# Running a half marathon on Sunday



## duncruzin

Hi guys,

I wonder if any of you can translate this quick message for me, its to a ship mate of mine and I want him to have a laugh.

Hi,

Thanks for the mesaage, hope your trip is going well and that you aren't working too hard. I should be back sometime in October so hope you are still on board.

Had a great leave so far.

Running a half marathon on Sunday so busy training for that.

Regards to all the guys in the engine room, and love to all the girlies in the crew bar !!

cheers

dun


----------



## Whodunit

First of all, let me welcome you to the forums. 

Until our Filipino and Tagalog foreros participate, let me tip you off before you wonder that your thread has renamed: Please pay more attention to your thread title next time.  Your proper title would be "Tagalog: Translation of a letter from English into Tagalog". Although it is not the most informative thread title, I think it should be ok, as you're not referring to a special problem or explanation of a word. A mod will change it soon.


----------



## Jana337

Whodunit said:
			
		

> First of all, let me welcome you to the forums.
> 
> Until our Filipino and Tagalog foreros participate, let me tip you off before you wonder that your thread has renamed: Please pay more attention to your thread title next time.  Your proper title would be "Tagalog: Translation of a letter from English into Tagalog". Although it is not the most informative thread title, I think it should be ok, as you're not referring to a special problem or explanation of a word. A mod will change it soon.


Warm thanks for assistance. 

Jana


----------



## duncruzin

thanks for your help


----------



## Merlin

duncruzin said:
			
		

> Hi guys,
> 
> I wonder if any of you can translate this quick message for me, its to a ship mate of mine and I want him to have a laugh.
> 
> Hi,
> 
> Thanks for the mesaage, hope your trip is going well and that you aren't working too hard. I should be back sometime in October so hope you are still on board.
> 
> Had a great leave so far.
> 
> Running a half marathon on Sunday so busy training for that.
> 
> Regards to all the guys in the engine room, and love to all the girlies in the crew bar !!
> 
> cheers
> 
> dun


Welcome to the forums! So glad you to have interest in my language.

(Hi)Kumusta,

(Thanks for the message, hope your trip is going well and that you aren't working too hard.)Salamat sa mensahe. Sana okey lang ang biyahe mo at di ka masyadong subsub sa trabaho. (I should be back sometime in October so hope you are still on board.) Babalik ako mga Oktubre na at sana nakasakay ka pa rin sa barko.

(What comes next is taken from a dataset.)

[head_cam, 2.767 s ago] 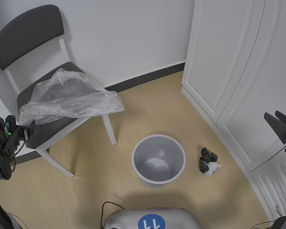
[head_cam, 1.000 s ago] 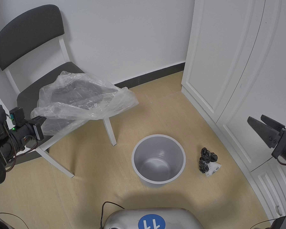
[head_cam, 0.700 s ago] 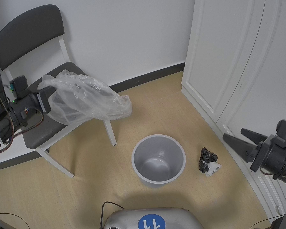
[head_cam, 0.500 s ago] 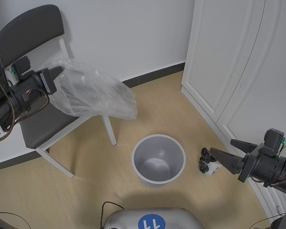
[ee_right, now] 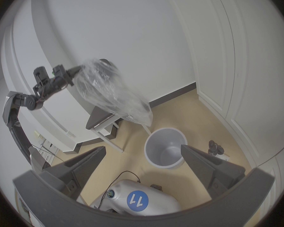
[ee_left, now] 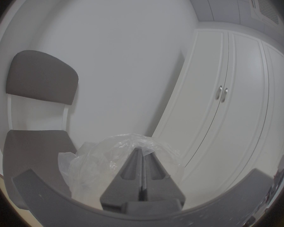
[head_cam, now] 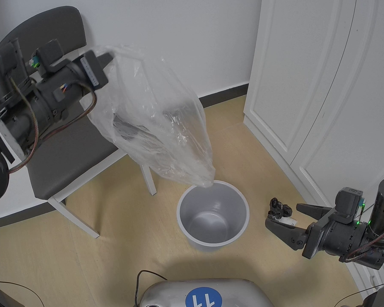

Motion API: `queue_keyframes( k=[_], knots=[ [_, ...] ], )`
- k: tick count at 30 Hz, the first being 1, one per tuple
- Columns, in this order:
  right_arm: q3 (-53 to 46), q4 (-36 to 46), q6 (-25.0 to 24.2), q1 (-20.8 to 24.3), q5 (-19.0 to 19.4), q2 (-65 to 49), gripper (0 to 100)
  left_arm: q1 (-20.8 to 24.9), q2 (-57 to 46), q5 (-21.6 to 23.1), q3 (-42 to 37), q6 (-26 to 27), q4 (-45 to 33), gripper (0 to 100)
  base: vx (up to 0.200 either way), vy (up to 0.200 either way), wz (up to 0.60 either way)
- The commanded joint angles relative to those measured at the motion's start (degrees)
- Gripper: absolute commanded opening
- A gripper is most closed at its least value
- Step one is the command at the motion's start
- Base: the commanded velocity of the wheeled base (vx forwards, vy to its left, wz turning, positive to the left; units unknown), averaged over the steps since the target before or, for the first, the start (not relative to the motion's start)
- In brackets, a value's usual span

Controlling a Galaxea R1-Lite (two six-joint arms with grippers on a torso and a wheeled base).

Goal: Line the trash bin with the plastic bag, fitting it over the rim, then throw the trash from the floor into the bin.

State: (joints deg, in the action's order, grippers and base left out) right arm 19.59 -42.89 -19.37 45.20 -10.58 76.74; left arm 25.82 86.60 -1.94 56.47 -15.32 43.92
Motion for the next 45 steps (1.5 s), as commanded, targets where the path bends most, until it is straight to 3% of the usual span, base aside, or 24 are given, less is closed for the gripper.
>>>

(Had a great leave so far.) Maganda naman ang pag-alis ko.

(Running a half marathon on Sunday so busy training for that.) Tatakbo ako sa isang Maraton sa linggo kaya abala ako sa pag-eensayo.

(Regards to all the guys in the engine room, and love to all the girlies in the crew bar !!) Ikumusta mo na lang ako sa mga kasama mo sa engine room at sa mga mahal kong babae sa crew bar!!

Hope this helps!!!


----------



## duncruzin

thanks Merlin, 


can you help with the following

Let's go,
good job,
great stuff,
your the best,
oh dear,

cheers

Dun


----------



## Isis

duncruzin said:
			
		

> Hi guys,
> 
> I wonder if any of you can translate this quick message for me, its to a ship mate of mine and I want him to have a laugh.
> 
> Hi,
> 
> Thanks for the mesaage, hope your trip is going well and that you aren't working too hard. I should be back sometime in October so hope you are still on board.
> 
> Had a great leave so far.
> 
> Running a half marathon on Sunday so busy training for that.
> 
> Regards to all the guys in the engine room, and love to all the girlies in the crew bar !!
> 
> cheers
> 
> dun


 
(Hi)Hi!

(Thanks for the message, hope your trip is going well and that you aren't working too hard.)Salamat sa mensahe. Sana ayos lang ang biyahe mo at di ka masyadong subsub sa trabaho. (I should be back sometime in October so hope you are still on board.) Baka sa Oktubre pa ang balik ko kaya sana nakasakay pa rin kayo sa barko.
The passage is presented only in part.